La calidez del aire desapareció y el frío atenazó sus cuerpos, agarrotó sus extremidades, y correr supuso un enorme esfuerzo.
—Por las tierras lejanas de los antepasados gaedhil —gimió, apoyando las manos en las rodillas para tomar aliento.
Pero su descanso fue un tremendo error. Una mano lo agarró del hombro, tiró de él hacia atrás y lo derribó contra el suelo.
Cuando su cuerpo chocó contra la tierra, gritó. Intentó incorporarse, girarse para arrastrarse por la maleza, pero una de aquellas espantosas figuras lo detuvo y se inclinó hacia él.
Escuchó un berrido de horror, alguien lo llamó, pero no respondió. Bieito solo podía fijarse en el espectro que tenía captada su atención, como si lo llamase, como si quisiera transmitirle un mensaje importante.
La visión de esa figura fue peor que lo que había llegado a distinguir antes en el bosque. La sombra no tenía rostro, pero la forma de la cara, deforme, contaba con tres concavidades por ojos y labios. Y, el de su boca, dibujó una avinagrada sonrisa en su semblante.
El druida no era alguien que se impresionaba con facilidad o retrocedía ante el peligro, pero, por primera vez en su vida, se quedó paralizado, mirando aquella aberración, cautivado por su crueldad.
Hubo un brillo peculiar en las cuencas del espectro, un resplandor, una llama que poco a poco creció en esas cavidades y apresó su pecho y su alma.

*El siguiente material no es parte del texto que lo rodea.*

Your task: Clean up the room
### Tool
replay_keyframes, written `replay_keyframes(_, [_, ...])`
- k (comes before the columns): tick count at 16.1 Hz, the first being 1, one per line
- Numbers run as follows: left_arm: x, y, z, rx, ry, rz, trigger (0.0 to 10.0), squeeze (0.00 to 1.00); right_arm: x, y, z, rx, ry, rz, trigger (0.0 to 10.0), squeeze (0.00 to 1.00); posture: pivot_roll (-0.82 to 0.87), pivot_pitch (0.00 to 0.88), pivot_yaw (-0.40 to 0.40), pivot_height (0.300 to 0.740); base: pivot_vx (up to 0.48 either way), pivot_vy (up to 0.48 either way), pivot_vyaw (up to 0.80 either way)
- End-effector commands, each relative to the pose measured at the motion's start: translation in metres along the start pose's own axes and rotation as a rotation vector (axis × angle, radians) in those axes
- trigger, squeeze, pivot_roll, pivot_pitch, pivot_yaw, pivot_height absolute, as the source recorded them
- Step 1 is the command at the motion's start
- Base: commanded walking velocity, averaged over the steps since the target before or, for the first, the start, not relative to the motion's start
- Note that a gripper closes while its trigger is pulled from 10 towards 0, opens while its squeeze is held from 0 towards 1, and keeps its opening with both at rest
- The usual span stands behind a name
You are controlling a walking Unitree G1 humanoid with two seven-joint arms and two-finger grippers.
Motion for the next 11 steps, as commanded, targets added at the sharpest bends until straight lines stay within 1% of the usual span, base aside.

Conocía la gesha de las meigas, no le era extraña, pero aquella sensación de quemazón, de opresión y de ahogo no la había experimentado nunca.
Se arqueó, cerró los ojos y, con un grito agónico, por fin, reaccionó.
Buscó su espada, pues la antorcha se había apagado al caer entre la maleza. Los dioses de la Eríu quisieron que la encontrara rápido y, agarrando el arma por la empuñadura, levantó la hoja hacia su enemiga.
La suerte, el destino o ambos lograron que justo la punta del arma se clavara en una de las oquedades de la figura deforme.
Empujó fuerte y la sombra se estremeció, retorciéndose de dolor.
Como pudo, se levantó para rematarla, pero el espectro, en un giro atropellado, dio tumbos, caminó hacia atrás con el arma atravesando su cabeza, intentando quitársela a manotazos.
Si no hubiera sido una situación de peligro, hasta se habría reído del asunto; incluso esbozó una mueca socarrona con la que aguantó una carcajada. Pero la figura esperpéntica, lejos de caerse muerta, alcanzó la empuñadura y, con sus propias manos, sacó la hoja de su cráneo.
La imagen resultó repulsiva, pero Bieito admiró a su adversaria y se mantuvo expectante a la espera de conocer su siguiente movimiento.
Cuál fue su sorpresa cuando la figura se arqueó, se encogió como una hoja seca y, tras una sacudida, se deshizo en cenizas grises que flotaron y desaparecieron en el aire.
Se hizo un silencio sepulcral y miró a su alrededor.
No había ni rastro de Xulián ni de Mera, solo quedaban sus armas esparcidas sobre los arbustos y la aldea, al principio del bosque, aparecía ahora vacía y desolada.